**EXERCISE GOAL:** Copy the lines exactly. Begin at the first line of the data and stop after the line with "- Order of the".

**RECORDS FOR PROCESSING:**
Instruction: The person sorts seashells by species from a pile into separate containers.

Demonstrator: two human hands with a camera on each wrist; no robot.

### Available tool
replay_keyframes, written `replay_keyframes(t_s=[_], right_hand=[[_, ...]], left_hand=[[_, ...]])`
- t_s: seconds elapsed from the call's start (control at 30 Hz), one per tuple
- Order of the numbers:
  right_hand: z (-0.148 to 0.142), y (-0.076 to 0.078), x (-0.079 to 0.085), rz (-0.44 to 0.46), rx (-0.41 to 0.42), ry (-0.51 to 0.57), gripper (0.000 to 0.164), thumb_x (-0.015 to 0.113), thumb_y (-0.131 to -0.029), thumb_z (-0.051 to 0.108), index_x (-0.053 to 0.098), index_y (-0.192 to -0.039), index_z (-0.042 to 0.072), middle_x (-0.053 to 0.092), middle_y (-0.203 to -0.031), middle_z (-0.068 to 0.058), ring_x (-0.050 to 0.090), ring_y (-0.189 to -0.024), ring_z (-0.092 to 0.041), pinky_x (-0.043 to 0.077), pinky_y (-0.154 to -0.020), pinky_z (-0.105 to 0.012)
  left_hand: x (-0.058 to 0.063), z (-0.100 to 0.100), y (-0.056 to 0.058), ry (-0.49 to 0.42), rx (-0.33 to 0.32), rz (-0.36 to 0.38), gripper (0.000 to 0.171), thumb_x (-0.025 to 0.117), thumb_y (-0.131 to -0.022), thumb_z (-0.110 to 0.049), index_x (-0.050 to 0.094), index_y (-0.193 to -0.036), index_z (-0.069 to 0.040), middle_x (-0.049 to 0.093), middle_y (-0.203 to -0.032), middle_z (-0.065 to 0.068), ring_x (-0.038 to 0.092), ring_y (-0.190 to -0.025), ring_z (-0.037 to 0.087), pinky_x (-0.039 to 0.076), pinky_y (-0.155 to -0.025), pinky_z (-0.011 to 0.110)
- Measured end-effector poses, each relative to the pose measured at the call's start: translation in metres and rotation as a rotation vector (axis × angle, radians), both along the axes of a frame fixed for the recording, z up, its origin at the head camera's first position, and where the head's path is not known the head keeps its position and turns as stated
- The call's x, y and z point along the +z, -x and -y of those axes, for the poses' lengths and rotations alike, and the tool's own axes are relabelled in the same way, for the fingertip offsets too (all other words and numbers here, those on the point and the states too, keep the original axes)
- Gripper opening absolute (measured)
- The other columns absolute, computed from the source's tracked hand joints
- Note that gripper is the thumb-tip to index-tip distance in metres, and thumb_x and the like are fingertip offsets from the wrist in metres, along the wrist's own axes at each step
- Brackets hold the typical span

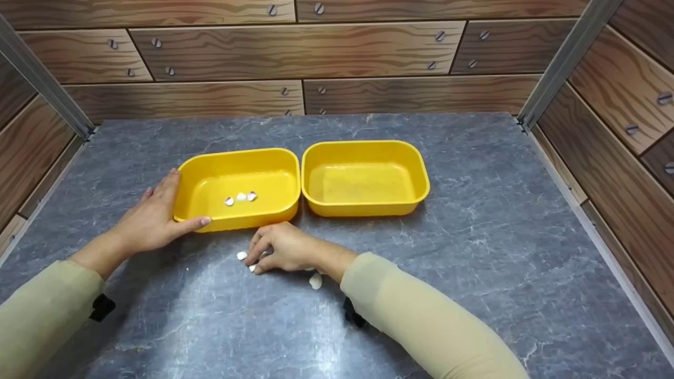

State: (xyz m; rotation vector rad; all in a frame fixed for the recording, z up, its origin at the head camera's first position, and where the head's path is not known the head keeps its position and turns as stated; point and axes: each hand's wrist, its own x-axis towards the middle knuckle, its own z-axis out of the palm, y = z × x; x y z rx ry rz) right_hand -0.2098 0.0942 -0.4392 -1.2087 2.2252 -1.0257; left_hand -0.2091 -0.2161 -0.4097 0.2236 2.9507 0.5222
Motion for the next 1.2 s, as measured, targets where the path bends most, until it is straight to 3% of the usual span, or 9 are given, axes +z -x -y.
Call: replay_keyframes(t_s=[0.33,0.67,1.2], right_hand=[[0.0013,-0.0011,0.0028,-0.048,0.004,0.008,0.014,0.082,-0.095,0.011,0.086,-0.108,0.013,0.074,-0.111,0.002,0.066,-0.103,-0.009,0.055,-0.091,-0.028],[0.0058,-0.0001,0.0056,-0.164,0.065,-0.03,0.016,0.075,-0.101,0.016,0.084,-0.113,0.013,0.076,-0.109,0.0,0.067,-0.101,-0.011,0.055,-0.09,-0.029],[0.0078,-0.0012,0.009,-0.179,0.08,-0.028,0.016,0.073,-0.103,0.014,0.084,-0.113,0.012,0.079,-0.108,0.0,0.07,-0.098,-0.009,0.056,-0.089,-0.026]], left_hand=[[0.0012,0.0004,-0.0006,-0.005,-0.004,-0.002,0.132,0.054,-0.091,-0.085,-0.005,-0.166,0.006,-0.004,-0.175,0.024,0.005,-0.162,0.042,0.001,-0.129,0.06],[0.0014,0.0005,-0.001,-0.016,-0.002,0.014,0.134,0.051,-0.089,-0.088,-0.008,-0.167,0.003,-0.005,-0.176,0.022,0.004,-0.162,0.04,-0.001,-0.129,0.059],[0.0015,0.0004,-0.0005,-0.01,0.002,0.006,0.133,0.053,-0.09,-0.086,-0.007,-0.167,0.004,-0.004,-0.176,0.023,0.004,-0.162,0.041,0.0,-0.129,0.059]])
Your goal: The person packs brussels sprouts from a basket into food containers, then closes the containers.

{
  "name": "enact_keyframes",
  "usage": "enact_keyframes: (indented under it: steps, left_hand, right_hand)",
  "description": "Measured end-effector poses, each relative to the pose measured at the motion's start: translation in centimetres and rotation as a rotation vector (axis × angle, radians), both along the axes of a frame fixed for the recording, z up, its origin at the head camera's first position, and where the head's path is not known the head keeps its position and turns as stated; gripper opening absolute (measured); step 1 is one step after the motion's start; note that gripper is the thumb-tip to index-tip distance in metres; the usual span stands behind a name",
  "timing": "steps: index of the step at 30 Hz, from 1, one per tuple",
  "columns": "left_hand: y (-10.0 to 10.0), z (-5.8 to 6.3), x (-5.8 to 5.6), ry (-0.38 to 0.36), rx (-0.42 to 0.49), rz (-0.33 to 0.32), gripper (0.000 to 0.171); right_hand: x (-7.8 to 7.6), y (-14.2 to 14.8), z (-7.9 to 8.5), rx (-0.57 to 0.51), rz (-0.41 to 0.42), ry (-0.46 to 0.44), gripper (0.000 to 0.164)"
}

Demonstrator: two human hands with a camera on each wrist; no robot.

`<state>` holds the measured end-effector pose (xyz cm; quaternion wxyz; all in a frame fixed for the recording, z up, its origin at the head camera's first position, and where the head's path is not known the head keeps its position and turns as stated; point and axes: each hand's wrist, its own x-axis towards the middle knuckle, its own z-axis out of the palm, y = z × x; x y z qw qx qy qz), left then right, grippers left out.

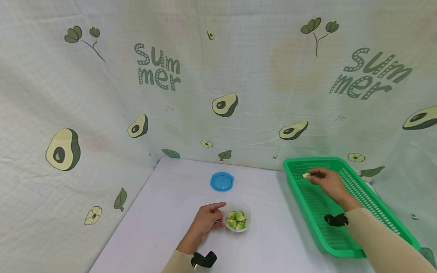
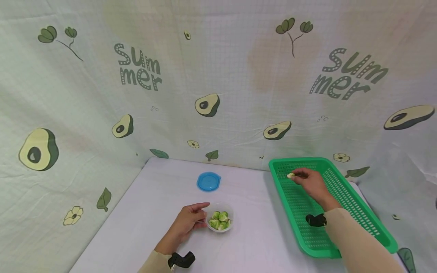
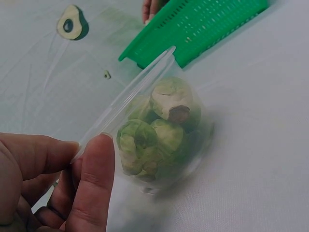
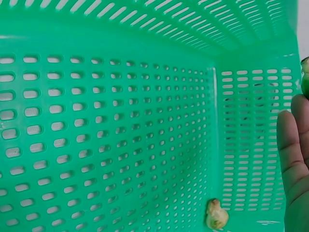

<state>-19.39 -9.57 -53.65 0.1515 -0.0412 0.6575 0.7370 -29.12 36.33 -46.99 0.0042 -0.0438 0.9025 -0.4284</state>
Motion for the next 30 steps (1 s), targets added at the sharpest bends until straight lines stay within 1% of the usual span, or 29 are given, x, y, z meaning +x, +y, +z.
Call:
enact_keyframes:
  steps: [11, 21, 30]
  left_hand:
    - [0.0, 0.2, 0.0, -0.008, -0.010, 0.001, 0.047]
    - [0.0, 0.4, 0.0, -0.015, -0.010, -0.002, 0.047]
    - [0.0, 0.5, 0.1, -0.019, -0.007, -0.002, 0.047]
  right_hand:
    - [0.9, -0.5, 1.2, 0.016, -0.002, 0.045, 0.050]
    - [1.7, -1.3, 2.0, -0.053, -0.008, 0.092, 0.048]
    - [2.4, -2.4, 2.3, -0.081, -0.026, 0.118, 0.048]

**SOLUTION:**
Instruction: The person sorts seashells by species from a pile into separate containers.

Demonstrator: two human hands with a camera on each wrist; no robot.

### Available tool
replay_keyframes, written `replay_keyframes(t_s=[_], right_hand=[[_, ...]], left_hand=[[_, ...]])`
- t_s: seconds elapsed from the call's start (control at 30 Hz), one per tuple
- Order of the numbers:

This completes the requested output.